Samstag, 16. Mai 2015

Krimi: Tante Poldi und die sizilianischen Löwen von Mario Giordano

Klappentext:
Meerblick. Sonne. Ruhe. Mehr will Poldi nicht, als sie kurz nach ihrem sechzigsten Geburtstag von München nach Sizilien zieht. Dabei hat sie aber nicht mit der Familie ihres verstorbenen Exmannes gerechnet. Denn die, Sizilianer durch und durch, wollen Poldi natürlich das Dolce Vita nahebringen. Das wars dann mit der Ruhe. Als wäre damit nicht genug: Eines Tages verschwindet Valentino, der Poldi in Haus und Garten ausgeholfen hat, spurlos. Ist etwa in die Fänge der Mafia geraten? Poldi macht sich auf die Suche - und kreuzt dabei schon bald den Weg des attraktiven Commissario Montana. Der will zwar nicht, dass Poldi ihre Nase in den Fall steckt, aber wenn ein bayerischer Vulkan erst mal ausbricht, ist er kaum zu stoppen. 

Mario Giordano schuf mit "Tante Poldi und die sizilianischen Löwen" den Auftakt zu einer neuen, witzigen Krimireihe.
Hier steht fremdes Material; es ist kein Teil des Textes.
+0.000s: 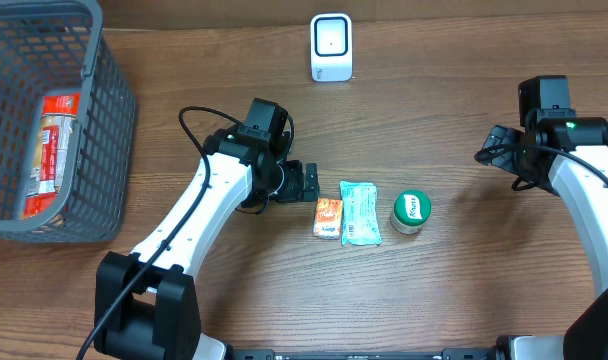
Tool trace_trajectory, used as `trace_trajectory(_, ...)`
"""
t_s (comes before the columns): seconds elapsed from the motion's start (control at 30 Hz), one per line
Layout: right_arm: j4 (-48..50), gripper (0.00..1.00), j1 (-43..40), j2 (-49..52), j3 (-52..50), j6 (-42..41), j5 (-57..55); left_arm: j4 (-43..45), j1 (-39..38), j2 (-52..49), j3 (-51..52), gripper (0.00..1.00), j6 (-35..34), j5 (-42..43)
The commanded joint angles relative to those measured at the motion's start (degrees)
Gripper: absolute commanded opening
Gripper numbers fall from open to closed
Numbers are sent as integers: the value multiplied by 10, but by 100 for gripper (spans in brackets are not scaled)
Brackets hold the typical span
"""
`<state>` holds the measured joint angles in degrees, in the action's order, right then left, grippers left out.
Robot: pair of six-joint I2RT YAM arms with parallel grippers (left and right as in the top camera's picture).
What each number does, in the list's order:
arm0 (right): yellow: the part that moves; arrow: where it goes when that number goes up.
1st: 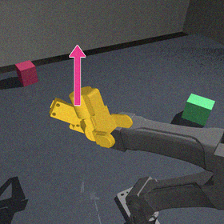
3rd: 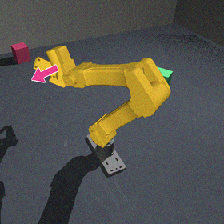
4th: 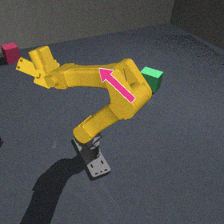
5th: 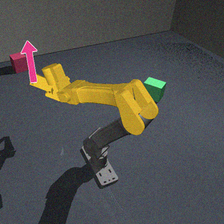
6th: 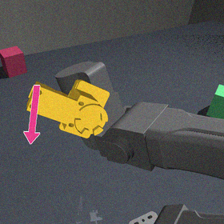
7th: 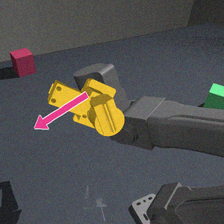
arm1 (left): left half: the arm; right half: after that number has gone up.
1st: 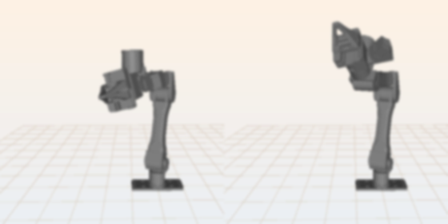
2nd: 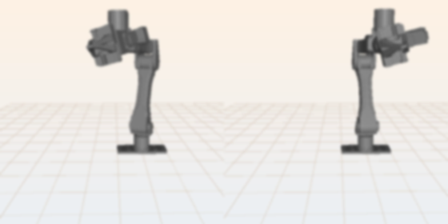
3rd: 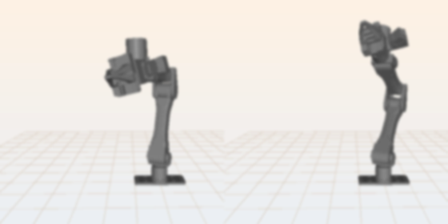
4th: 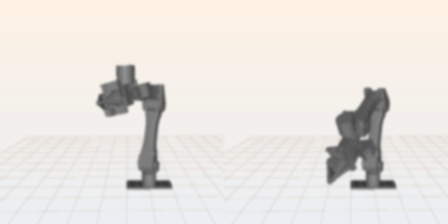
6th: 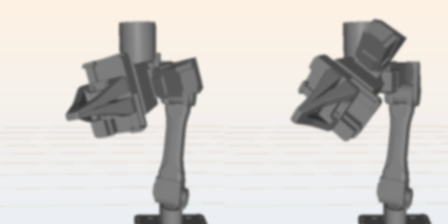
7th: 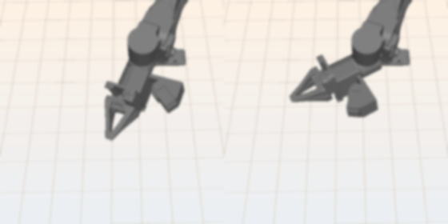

Im Vordergrund steht Isolde Oberreiter, von allen nur Tante Poldi genannt. Nach dem Tod ihres Mannes Peppe, einem Halodri, zieht sie nach Sizilien. Alleine ist sie nicht, denn ihre Schwägerinnen lassen keine Langeweile aufkommen. Poldi ist extrovertiert, auffällig gekleidet - von Schwermut, wie es zwar immer heisst im Buch, keine Spur. 
Ich glaube auch nicht, dass sie tatsächlich depressiv ist, sondern durch ihre Art von himmelhochjauchzend zu Tode betrübt einfach alles übertreibt und somit Emotionen verstärkt. Seien es positive Erlebnisse, die dann samt und sonders ausgeschmückt werden, oder negative, die sie dann schlimmer erscheinen lässt, als sie tatsächlich sind. Poldi trägt Perücke (Wieso eigentlich? Nur um aufzufallen?), trinkt gerne und oft Alkohol, lässt ihn aber sympathischerweise weg, wenn es drauf ankommt. Eine extravagante ältere Frau mit bayrisch-sizilianischem Lokalkolorit wird hier zur Ermittlerin erkoren.

Als Poldi endlich ein schönes Häuschen gefunden und sich eingelebt hat, verschwindet plötzlich Valentino, der für Poldi Arbeiten im Haus erledigt hat. Auf der Suche nach ihm lernt sie Valérie kennen, die ihr zu einer Freundin wird. Vor deren Haus ist ein Torlöwe verschwunden. Poldi vermutet dass Valéries Nachbar Russo für das Verschwinden von Löwe und Valentino verantwortlich ist. Ist sie auf der richtigen Spur? Schliesslich war Poldis Vater Hauptkommissar bei der Kripo Augsburg, da hat sie das Ermitteln quasi im Blut und kann es nicht lassen Kommissar Montana dreinzufunken. Torlöwe wie auch Valentino tauchen wieder auf, soviel sei verraten. Jedoch nicht wo und in welchem Zustand.  

Erzählt wird die Geschichte von Poldis Neffen, der zwischen München und Torre Archirafi einmal monatlich hin- und herfliegt. Bei seinen Besuchen bei Poldi erzählt sie ihm jeweils was geschehen ist und schmückt ihre Berichte ein wenig aus. Der Neffe, Möchtegern-Autor, schweift leider auch sehr oft ab. Aus einem Satz oder einem Wort wird oft eine seitenlange, blumige Abhandlung. Mir wurde das zuviel und habe diese Ausführungen mit der Zeit nur noch quergelesen und mich aufs Wesentliche, die Krimihandlung konzentriert. Diese war nicht langweilig - solange man alles andere ausblendet.  
Mir hätte das Buch sicher besser gefallen, wenn es direkt, ohne Umweg über den Neffen, geschrieben worden wäre. 

Fazit: Ein amüsanter Cosy-Krimi mit extravaganter Ermittlerin unter der sizilianischen Sonne, der mit weniger Nebensächlichkeiten und weniger "Mei" einen halben Punkt mehr von mir bekommen würde.
3.5 Punkte. 

Herzlichen Dank an den Verlag luebbe, der mir das Buch zur Verfügung gestellt hat!